Photo Credit: Jodie Gummow
April 24, 2014 | “U.S. mail is not for sale!” This was the hard-hitting message of hundreds of local activists who joined forces across the country in a national day of action protesting a privatization deal between the U.S. Postal Services and Staples.
The USPS pilot program establishing unsecured postal counters in more than 80 Staples stores in four geographic areas began late last year.
In response, American Postal Workers Union (APWU) members and associates rallied outside Staples stores around the country demanding an end to the deal which they say is aimed at replacing good, living-wage postal jobs with low-wage, high-turnover jobs filled with untrained Staples employees. They say it may eventually lead to layoffs and the closing of post offices.
In New York, members of the New York Metro Area Postal Workers Union (APWU) joined forces outside the 5 th Avenue Staples store to deliver a clear message to the American people:
“What we’re trying to do is send a message to the U.S. Postal Service and Staples that the U.S. mail is not for sale,” Jonathan Smith, president of the New York APWU who led the New York charge explained to AlterNet. “We will not allow them to hire employees with no minimum wage, with no benefits and who are not trained to do the job properly. With all the concern about privacy and identity theft, that’s just not the right way to handle the U.S. mail. The mail needs to be handled by experienced postal employees who swear an oath and who are accountable to the American people. This is a disservice to the American people and the constitution,” he said.
While Postmaster General Patrick Donahoe has denied the USPS-Staples scheme is privatization, the APWU recently obtained a copy of the heavily redacted USPS agreement, which reveals the true goal of the program is to replace jobs held by USPS employees with low-wage jobs in the private sector, as well as expand the program to 1,500 Staples stores nationwide.
Smith explained to AlterNet how this directly comprises the quality, security and reliability that consumers expect and deserve in the handling of their mail as the struggling U.S postal service looks for ways to cut costs and boost revenue.

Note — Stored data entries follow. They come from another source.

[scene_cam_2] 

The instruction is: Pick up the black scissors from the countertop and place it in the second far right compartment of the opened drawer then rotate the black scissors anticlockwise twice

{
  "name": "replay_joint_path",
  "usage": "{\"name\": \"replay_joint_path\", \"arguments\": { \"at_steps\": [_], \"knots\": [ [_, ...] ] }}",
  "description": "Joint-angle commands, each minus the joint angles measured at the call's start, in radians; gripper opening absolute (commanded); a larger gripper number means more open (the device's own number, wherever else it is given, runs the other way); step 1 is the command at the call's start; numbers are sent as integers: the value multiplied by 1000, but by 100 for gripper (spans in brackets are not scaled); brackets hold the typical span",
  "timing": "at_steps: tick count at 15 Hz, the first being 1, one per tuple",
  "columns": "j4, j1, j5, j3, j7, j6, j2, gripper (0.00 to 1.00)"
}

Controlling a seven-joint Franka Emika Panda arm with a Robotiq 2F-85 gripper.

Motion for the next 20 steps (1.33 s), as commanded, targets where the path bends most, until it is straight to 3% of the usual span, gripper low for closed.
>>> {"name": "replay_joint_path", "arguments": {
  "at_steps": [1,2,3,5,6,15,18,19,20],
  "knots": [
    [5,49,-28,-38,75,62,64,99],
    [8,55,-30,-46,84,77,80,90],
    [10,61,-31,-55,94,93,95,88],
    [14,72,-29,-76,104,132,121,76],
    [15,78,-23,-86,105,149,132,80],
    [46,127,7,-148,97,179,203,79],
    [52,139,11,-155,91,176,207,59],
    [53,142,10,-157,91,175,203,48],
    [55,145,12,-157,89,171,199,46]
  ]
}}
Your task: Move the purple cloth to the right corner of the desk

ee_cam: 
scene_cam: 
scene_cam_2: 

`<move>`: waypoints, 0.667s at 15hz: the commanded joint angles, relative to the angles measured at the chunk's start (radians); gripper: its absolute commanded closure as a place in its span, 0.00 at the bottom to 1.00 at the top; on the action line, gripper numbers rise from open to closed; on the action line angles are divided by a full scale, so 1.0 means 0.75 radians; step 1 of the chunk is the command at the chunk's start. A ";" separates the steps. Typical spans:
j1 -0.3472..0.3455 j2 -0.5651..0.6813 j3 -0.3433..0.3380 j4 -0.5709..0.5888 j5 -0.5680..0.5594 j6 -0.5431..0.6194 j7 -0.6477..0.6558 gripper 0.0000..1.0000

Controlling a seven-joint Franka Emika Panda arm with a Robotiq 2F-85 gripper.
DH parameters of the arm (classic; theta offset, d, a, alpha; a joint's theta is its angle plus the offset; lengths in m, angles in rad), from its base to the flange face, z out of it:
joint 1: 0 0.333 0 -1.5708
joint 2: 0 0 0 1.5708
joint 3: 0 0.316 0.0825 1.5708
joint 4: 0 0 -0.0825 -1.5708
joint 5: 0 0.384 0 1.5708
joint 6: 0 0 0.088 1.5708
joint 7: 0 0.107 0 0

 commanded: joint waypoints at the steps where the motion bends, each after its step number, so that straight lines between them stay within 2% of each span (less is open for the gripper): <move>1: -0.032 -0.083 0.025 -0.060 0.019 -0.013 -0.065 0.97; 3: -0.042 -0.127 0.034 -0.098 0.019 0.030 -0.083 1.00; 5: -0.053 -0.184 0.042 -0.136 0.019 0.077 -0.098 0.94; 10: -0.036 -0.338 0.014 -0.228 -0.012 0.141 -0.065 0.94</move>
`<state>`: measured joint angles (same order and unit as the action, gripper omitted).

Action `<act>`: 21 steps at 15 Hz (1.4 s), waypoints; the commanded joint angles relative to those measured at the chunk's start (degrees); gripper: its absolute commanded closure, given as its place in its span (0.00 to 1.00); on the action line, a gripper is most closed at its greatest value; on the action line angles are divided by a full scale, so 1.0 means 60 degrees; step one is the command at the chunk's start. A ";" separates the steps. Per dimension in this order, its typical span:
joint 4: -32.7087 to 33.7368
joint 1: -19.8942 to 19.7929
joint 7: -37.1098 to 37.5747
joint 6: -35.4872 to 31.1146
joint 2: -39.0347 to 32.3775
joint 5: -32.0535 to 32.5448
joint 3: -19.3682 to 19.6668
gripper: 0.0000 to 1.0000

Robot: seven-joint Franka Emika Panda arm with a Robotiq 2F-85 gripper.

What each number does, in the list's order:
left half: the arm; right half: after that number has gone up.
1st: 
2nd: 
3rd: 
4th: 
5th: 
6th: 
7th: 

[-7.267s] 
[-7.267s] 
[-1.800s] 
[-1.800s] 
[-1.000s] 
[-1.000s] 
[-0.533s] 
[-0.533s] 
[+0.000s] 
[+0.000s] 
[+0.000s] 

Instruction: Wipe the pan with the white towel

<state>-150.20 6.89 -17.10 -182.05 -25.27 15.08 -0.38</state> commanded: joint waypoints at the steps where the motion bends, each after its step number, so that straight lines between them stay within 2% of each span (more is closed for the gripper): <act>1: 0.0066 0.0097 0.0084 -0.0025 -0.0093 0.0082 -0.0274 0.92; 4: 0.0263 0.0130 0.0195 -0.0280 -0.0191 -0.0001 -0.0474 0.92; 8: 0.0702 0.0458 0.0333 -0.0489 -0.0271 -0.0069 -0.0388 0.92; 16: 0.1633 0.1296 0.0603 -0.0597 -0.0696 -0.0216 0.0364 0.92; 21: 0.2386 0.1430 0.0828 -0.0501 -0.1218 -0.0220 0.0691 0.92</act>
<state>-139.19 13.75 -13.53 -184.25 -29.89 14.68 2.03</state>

“Donahoe is trying to turn the postal service into a for-profit organization. We are here to tell the American people that we will not allow the Postal Service to take our work away and give it to people that are not trained. We are the 99 percent and if we don't fight for our rights, they will take it away.”
Likewise, Bobby Blum, Vice President of the National Postal Mail Handlers Union spoke of the importance of unions to join together in postal alliance to fight against global corporations and privatization.
“We’re here today to stop the transfer of middle-class jobs to low-wage jobs and to stop the transfer of union jobs to non-union jobs,” he said. “We stand shoulder to shoulder to stop the privatization of the people’s postal service. The CEO of Staples averages a $15 million a year salary, while the average Staples employee makes less than $9 an hour…We must stand together to fight. We can’t let postal employment go to the corporate elite and the cronies in congress dismantle the people’s service. An injury to one is an injury to all – we stand with you today and say, ‘Stop staples! Stop staples now!” he said.
Fuelling further outage is the recent Staples announcement that it will close 225 stores by 2015, which has many furious employees wondering how such an important public asset could be turned over to a struggling private company, as Times Square postal worker Diane Erlanger explained to AlterNet at the protest.